## [TASK DIRECTIONS]
Copy out the lines of the records below, and only those lines, from the one with "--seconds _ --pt" through the one with "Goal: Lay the", exactly as they appear.

─── DATA EXCERPTS

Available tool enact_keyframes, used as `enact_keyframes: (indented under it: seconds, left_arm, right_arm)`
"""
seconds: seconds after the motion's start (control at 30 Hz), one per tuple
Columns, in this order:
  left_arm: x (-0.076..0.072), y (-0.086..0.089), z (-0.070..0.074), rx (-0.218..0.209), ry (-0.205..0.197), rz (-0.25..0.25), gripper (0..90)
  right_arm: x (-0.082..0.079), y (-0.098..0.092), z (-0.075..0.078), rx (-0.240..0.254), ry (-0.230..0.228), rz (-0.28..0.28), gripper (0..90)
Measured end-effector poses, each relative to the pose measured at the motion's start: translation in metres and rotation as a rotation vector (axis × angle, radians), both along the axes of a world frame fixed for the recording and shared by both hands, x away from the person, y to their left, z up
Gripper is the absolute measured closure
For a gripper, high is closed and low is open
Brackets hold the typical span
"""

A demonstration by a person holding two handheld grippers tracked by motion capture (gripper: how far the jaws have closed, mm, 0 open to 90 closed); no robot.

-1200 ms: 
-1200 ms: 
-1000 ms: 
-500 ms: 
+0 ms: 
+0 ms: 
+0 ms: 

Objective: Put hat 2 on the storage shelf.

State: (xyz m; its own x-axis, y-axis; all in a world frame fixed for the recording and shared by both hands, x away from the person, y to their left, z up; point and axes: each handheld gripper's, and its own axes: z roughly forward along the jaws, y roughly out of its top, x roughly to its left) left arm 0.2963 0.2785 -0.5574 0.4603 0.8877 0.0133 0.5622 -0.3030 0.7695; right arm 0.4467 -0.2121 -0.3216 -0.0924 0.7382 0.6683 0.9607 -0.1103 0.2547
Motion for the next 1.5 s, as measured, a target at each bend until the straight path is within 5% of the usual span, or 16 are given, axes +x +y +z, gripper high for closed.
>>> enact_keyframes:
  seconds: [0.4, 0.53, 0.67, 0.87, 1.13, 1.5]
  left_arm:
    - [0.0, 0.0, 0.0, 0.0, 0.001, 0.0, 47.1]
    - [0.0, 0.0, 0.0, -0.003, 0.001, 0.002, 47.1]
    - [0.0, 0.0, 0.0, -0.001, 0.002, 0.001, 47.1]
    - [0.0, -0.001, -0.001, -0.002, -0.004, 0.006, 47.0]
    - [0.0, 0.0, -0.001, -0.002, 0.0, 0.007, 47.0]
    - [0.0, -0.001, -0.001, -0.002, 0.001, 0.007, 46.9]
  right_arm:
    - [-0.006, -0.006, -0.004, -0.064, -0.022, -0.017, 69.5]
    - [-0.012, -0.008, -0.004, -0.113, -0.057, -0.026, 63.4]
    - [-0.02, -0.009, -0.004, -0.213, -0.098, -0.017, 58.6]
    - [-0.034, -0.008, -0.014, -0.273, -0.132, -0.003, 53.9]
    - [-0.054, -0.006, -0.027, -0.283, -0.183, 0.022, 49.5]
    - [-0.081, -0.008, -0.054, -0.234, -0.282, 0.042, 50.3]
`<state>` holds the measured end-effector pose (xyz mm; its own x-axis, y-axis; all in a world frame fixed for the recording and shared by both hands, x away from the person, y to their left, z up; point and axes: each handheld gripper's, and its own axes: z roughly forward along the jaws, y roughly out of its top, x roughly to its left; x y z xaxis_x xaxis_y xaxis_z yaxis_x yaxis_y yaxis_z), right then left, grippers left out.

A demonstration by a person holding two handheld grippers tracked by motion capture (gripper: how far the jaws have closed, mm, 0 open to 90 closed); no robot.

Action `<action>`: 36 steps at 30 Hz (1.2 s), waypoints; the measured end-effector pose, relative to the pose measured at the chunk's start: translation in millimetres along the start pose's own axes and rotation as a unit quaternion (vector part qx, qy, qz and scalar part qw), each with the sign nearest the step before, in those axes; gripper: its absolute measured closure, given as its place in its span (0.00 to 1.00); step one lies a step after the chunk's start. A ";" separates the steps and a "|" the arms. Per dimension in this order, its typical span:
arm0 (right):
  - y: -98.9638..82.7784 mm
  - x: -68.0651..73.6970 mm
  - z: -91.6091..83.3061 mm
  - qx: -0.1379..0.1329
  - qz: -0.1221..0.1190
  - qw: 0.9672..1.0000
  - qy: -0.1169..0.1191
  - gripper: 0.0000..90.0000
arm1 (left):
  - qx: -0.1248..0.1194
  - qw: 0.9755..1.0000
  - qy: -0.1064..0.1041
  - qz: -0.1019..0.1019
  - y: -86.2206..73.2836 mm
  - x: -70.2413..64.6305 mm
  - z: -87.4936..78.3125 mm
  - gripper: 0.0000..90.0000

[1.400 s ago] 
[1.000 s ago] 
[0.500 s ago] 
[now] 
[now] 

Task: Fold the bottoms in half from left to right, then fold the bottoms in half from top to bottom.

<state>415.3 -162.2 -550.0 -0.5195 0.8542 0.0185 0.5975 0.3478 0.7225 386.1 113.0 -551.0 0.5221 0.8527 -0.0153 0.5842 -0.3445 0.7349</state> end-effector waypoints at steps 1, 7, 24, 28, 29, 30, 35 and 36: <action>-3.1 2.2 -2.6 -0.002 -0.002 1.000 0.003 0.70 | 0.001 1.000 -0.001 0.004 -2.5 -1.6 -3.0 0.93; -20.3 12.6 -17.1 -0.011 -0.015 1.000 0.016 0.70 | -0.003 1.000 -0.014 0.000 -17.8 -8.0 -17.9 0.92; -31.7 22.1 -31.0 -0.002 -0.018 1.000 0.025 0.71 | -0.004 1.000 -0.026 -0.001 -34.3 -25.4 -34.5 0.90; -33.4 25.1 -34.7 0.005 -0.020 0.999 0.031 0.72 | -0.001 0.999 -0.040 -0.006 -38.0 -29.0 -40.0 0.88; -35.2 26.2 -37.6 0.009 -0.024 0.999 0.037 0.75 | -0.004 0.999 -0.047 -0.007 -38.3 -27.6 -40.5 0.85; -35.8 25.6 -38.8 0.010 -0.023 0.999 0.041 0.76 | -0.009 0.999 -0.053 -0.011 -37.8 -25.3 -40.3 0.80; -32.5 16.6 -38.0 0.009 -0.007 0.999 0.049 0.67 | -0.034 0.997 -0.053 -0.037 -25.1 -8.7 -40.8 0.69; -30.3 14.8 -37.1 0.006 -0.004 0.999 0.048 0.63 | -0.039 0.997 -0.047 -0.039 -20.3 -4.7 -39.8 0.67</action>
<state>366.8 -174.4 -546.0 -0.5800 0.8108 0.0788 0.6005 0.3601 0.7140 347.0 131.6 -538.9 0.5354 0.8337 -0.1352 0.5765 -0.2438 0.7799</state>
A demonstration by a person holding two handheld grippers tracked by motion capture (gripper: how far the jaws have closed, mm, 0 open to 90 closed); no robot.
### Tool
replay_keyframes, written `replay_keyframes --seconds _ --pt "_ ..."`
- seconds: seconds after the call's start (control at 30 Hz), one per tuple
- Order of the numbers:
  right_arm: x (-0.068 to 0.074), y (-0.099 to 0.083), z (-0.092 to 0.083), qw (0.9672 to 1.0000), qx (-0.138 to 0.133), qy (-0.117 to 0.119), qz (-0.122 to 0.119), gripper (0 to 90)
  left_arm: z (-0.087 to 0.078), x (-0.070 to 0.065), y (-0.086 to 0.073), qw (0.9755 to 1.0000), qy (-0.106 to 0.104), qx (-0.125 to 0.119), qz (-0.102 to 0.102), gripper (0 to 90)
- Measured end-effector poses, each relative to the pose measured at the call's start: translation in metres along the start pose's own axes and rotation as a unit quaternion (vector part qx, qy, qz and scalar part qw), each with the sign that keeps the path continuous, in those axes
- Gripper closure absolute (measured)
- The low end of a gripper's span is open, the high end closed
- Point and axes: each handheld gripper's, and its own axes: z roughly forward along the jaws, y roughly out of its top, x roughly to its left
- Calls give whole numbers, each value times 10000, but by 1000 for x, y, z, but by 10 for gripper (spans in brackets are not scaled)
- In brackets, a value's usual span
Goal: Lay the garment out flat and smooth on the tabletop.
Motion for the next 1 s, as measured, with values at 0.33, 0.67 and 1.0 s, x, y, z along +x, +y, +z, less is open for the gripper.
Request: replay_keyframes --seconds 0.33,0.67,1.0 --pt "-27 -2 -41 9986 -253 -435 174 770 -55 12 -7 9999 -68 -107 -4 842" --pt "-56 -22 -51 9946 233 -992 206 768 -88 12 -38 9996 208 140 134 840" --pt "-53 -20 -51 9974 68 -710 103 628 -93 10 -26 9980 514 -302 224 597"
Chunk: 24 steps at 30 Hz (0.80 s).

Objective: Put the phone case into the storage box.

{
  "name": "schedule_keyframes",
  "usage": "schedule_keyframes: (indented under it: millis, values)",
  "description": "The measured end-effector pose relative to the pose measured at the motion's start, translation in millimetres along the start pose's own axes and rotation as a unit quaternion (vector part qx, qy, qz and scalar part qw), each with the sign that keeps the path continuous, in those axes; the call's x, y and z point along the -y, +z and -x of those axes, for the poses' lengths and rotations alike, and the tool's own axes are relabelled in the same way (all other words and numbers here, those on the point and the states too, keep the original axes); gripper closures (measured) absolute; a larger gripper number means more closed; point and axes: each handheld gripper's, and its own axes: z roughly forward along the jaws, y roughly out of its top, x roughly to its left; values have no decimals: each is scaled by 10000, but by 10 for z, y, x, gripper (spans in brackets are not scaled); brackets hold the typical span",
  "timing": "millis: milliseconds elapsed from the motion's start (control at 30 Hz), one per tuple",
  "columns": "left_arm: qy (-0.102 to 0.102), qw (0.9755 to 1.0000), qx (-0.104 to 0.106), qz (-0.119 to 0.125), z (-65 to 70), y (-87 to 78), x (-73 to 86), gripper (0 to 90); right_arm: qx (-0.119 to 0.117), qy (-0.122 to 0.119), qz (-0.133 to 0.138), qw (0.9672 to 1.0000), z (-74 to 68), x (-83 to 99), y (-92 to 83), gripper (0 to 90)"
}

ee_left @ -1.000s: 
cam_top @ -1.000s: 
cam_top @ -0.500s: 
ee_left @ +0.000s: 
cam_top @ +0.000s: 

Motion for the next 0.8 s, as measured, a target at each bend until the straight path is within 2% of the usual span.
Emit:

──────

## [ANSWER BOX]
replay_keyframes, written `replay_keyframes --seconds _ --pt "_ ..."`
- seconds: seconds after the call's start (control at 30 Hz), one per tuple
- Order of the numbers:
  right_arm: x (-0.068 to 0.074), y (-0.099 to 0.083), z (-0.092 to 0.083), qw (0.9672 to 1.0000), qx (-0.138 to 0.133), qy (-0.117 to 0.119), qz (-0.122 to 0.119), gripper (0 to 90)
  left_arm: z (-0.087 to 0.078), x (-0.070 to 0.065), y (-0.086 to 0.073), qw (0.9755 to 1.0000), qy (-0.106 to 0.104), qx (-0.125 to 0.119), qz (-0.102 to 0.102), gripper (0 to 90)
- Measured end-effector poses, each relative to the pose measured at the call's start: translation in metres along the start pose's own axes and rotation as a unit quaternion (vector part qx, qy, qz and scalar part qw), each with the sign that keeps the path continuous, in those axes
- Gripper closure absolute (measured)
- The low end of a gripper's span is open, the high end closed
- Point and axes: each handheld gripper's, and its own axes: z roughly forward along the jaws, y roughly out of its top, x roughly to its left
- Calls give whole numbers, each value times 10000, but by 1000 for x, y, z, but by 10 for gripper (spans in brackets are not scaled)
- In brackets, a value's usual span
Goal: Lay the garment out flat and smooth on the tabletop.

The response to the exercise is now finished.